Yet expression generally fails to resolve the germinal cause of specific emotional energy. Some people cry for years and years without ever getting over their losses, just as others rage on and on without ever resolving their anger. As when a teapot blows off steam—this keeps the teapot from exploding but does nothing to alter the source of the heat nor prevent the generation of more steam—expression avoids many of the problems of suppression but nonetheless results in a failed and frustrating emotional experience.

Expression frustrates. From the first time that crying fails to bring a competent, loving caregiver, through a lifetime of misfired rants and embarrassing gaffes, the expression of emotional energy leaves a history of confusion, disappointment, and shame. Expression rarely works—rarely brings a successful resolution of an event—and its near-certain promise of frustration becomes a primary cause of chronic suppression.
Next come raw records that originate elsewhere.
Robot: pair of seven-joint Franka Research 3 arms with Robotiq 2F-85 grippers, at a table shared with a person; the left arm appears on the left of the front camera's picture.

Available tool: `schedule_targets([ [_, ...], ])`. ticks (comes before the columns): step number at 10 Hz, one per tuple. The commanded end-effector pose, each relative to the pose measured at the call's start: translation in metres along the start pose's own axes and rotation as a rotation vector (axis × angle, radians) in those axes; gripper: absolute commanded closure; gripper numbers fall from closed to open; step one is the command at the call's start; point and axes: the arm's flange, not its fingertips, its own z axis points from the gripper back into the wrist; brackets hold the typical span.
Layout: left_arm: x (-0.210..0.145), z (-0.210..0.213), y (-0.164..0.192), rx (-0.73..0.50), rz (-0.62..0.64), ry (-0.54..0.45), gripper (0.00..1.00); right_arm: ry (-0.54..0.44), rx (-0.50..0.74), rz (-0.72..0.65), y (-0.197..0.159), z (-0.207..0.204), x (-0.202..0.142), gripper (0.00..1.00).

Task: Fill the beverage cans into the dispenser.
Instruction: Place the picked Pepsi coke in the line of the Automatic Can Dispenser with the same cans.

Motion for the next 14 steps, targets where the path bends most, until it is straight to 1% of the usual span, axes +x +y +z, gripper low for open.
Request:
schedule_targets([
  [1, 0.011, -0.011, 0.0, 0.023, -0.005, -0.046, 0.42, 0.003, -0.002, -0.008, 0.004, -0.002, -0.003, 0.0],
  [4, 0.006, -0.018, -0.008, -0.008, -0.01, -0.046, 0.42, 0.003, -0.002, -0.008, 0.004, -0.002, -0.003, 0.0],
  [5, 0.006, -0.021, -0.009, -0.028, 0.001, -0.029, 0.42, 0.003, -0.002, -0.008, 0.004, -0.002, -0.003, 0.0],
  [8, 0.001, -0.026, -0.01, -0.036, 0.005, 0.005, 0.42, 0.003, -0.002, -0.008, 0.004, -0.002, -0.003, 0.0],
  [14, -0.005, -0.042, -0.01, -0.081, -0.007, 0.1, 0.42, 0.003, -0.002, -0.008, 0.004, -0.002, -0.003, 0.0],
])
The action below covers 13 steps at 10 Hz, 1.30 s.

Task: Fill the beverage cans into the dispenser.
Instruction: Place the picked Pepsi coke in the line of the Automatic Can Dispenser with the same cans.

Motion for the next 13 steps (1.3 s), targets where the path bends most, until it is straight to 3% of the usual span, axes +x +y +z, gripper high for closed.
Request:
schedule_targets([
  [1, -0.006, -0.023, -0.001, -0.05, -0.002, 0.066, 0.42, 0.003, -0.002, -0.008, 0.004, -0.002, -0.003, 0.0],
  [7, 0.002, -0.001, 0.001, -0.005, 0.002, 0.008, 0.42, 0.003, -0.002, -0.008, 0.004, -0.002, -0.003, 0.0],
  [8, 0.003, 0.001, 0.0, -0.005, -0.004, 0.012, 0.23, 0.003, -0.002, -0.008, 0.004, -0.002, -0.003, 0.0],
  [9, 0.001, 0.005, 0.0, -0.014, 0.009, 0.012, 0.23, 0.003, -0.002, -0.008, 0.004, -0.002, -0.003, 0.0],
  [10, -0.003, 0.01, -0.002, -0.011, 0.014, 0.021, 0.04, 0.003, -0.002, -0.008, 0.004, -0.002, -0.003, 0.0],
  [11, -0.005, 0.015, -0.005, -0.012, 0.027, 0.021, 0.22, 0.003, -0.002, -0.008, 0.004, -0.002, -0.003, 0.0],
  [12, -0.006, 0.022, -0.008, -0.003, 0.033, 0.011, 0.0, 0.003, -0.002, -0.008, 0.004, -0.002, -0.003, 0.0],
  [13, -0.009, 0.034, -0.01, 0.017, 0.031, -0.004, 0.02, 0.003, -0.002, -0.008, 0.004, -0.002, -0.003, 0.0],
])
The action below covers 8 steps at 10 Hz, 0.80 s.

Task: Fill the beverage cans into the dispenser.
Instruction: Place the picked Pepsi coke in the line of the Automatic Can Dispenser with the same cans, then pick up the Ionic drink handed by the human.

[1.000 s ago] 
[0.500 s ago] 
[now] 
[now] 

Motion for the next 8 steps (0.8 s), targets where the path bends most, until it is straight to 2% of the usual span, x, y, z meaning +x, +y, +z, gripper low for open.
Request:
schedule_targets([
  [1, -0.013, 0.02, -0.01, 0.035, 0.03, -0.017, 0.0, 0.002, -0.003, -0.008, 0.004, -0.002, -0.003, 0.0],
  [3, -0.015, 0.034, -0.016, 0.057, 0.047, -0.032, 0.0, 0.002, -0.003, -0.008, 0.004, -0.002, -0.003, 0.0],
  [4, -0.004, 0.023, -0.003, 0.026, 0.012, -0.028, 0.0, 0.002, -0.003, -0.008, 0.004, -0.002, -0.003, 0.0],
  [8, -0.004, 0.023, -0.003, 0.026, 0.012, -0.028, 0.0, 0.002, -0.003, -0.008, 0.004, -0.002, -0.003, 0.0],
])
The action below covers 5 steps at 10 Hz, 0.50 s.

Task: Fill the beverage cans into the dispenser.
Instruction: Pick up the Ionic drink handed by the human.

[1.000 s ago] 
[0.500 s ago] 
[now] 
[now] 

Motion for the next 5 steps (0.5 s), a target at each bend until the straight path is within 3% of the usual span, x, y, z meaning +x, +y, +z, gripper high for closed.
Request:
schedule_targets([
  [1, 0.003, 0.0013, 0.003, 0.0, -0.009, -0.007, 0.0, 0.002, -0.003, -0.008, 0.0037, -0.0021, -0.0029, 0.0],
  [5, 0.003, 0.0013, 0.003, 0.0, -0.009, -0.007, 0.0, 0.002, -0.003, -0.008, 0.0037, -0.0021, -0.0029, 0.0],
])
In practice, failed emotional expression involves the same three elements as emotional suppression. The man who holds the attitude that crying in front of others means weakness will create tension in various parts of the body while sobbing, will struggle with choppy, halting breath, and will later feel shame or embarrassment, rather than resolution. The woman who attempts to vent her rage through a body chronically racked with physical tension and choked breath will never find satisfaction, no matter how hard she tries. The same applies to any other emotional expression: when it comes with an unaccepting attitude, physical tension, and/or stifled breathing, then the reason for the emotion remains unresolved and emotional frustration results.

Since it seems we have only two choices when experiencing emotion—either we express emotional energy outward or we suppress the energy inward—and since each choice has its own drawbacks, it should not surprise us that suppression becomes the predominant way of dealing with emotions in most families and societies. Though suppression plants the seeds of negative long-term consequences, the short-term consequences of expression seem much worse. Suppression goes on below the surface; expression happens visibly, audibly, dramatically. We pass our days largely unaware of the dangers of suppression, while expression can cause immediate and all too obvious difficulties.

This explains why adults condition children mostly toward suppression. Simply imagine the utter chaos of children everywhere expressing all their emotions all the time. In order to form peaceful, orderly and productive unions, most social groups, beginning with the family, determine the need to limit emotional expression among all members, beginning with children.

Yet people never stop having emotions. We cannot prevent the arousal of emotional energy in response to specific events any more than we can prevent breathing or thinking. Since both expression and suppression more or less frustrate the original purpose of aroused emotional energy, we rarely experience the successful resolution of an emotion, nor of the event that generated the emotional energy. Which, again, only feeds into prevailing patterns of suppressing and denying most emotions.

Fortunately, we do have another choice with emotional energy: We can move beyond our patterns of emotional expression and suppression as we allow, go with, enhance, and expand the experience of flow.

Flow describes a naturally occurring state of consciousness during which emotions work. When you perceive a threat to your well-being and feel an immediate rush of strong fear-energy that propels you toward decisive action, then you have experienced the state of flow; likewise, when you learn of the death of a loved one and feel an immediate swell of sadness-energy that moves you through the stages of grief in a timely manner; or when you perceive a serious violation and feel an immediate surge of anger-energy that empowers you to emphatically deal with the violator.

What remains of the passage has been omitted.